Die optimale Länge von Social Video liegt dabei rund um 60 Sekunden, wobei die Kernthese des Videos bereits in den ersten 3 Sekunden genannt werden sollte, um die Neugier des Zuschauers zu wecken. Eine Erkenntnis, die auch für das Tagesschau-Team ein Umdenken erforderte. Nicht erst den majestätisch fliegenden Vogel zeigen, sondern wie er an Müll stirbt. Die Themen selbst dürfen dabei durchaus Subjektiv produziert werden. Bei der Tagesschau laufen die Kommentare aus den Tagesthemen besonders gut, so Klumpp. Auch sei es immer wieder schwierig Themen tatsächlich neutral in Erklärvideos einzuordnen, wo oft keine wirklich objektive Position möglich ist (Stichwort: ISIS, Trump, etc.).

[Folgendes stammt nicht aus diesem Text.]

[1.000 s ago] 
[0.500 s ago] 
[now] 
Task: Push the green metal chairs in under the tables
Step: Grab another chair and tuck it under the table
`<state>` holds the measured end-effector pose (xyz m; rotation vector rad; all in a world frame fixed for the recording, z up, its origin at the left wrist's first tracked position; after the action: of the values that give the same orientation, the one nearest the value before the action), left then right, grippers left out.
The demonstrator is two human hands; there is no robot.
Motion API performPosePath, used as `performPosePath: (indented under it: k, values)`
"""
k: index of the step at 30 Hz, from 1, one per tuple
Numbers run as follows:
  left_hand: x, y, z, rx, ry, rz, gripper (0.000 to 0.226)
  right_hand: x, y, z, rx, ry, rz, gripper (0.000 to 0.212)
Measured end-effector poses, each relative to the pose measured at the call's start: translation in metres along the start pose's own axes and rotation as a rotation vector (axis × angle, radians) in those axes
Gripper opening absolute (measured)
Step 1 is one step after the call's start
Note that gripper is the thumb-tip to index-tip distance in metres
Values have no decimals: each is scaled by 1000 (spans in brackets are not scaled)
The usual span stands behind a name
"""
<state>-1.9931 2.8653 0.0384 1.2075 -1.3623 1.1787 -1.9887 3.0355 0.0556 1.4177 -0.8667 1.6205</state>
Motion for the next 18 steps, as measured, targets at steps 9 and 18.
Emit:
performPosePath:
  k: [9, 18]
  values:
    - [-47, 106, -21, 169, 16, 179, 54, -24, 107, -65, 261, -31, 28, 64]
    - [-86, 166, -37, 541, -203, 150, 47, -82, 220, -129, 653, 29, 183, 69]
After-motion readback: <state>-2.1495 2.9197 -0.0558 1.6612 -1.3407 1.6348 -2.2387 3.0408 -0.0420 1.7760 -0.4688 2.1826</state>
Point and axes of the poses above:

Eine oft gestellte Frage beim Thema Content auf Plattformen: Bemerken die Nutzer die Marke dahinter oder nicht? Laut Lo Martin von NowThis ist das Branding selbst unwichtig für den Erfolg von Videos auf sozialen Netzwerken. Martin sieht die Schlagkraft der Marke NowThis eher in den Geschichten, die die Organisation erzählt, weniger im Logo, dass am Ende des Videos stehe. Auch für Kempis ist die Marke selbst nebensächlich, was auch dem Umstand geschuldet ist, dass das MESH Collective mit Youtubern zusammenarbeite, die selbst eigene Marken sind.

Und wie steht’s bei dem Thema mit Snapchat? Martin gibt zu, dass sie eine “Love-Hate Relationship” mit der Plattform habe. Die große Stärke der Plattform sei jedoch die vollkommen andere und jüngere Zielgruppe, als auf anderen Plattformen. Als Medienhaus sollte man aber keine halben Sachen machen, empfiehlt Birgit Klumpp. “Wenn Snapchat, dann richtig!”

360°-Videos, die oft als die Zukunft des Mediums bezeichnet werden, haben alle drei im Blick. Zwar fehle für das MESH Collective noch die Man-Power, um mit diesen zu experimentieren — das Interesse wäre aber da. Auch NowThis hat sich noch nicht an 360°-Videos herangewagt, laut Martin würden momentan vor allem Non-Profits diese Form nutzen, um Empathie beim Zuschauer zu erzeugen. Hier sind sich alle einig: Ausprobieren und sehen, was funktioniert.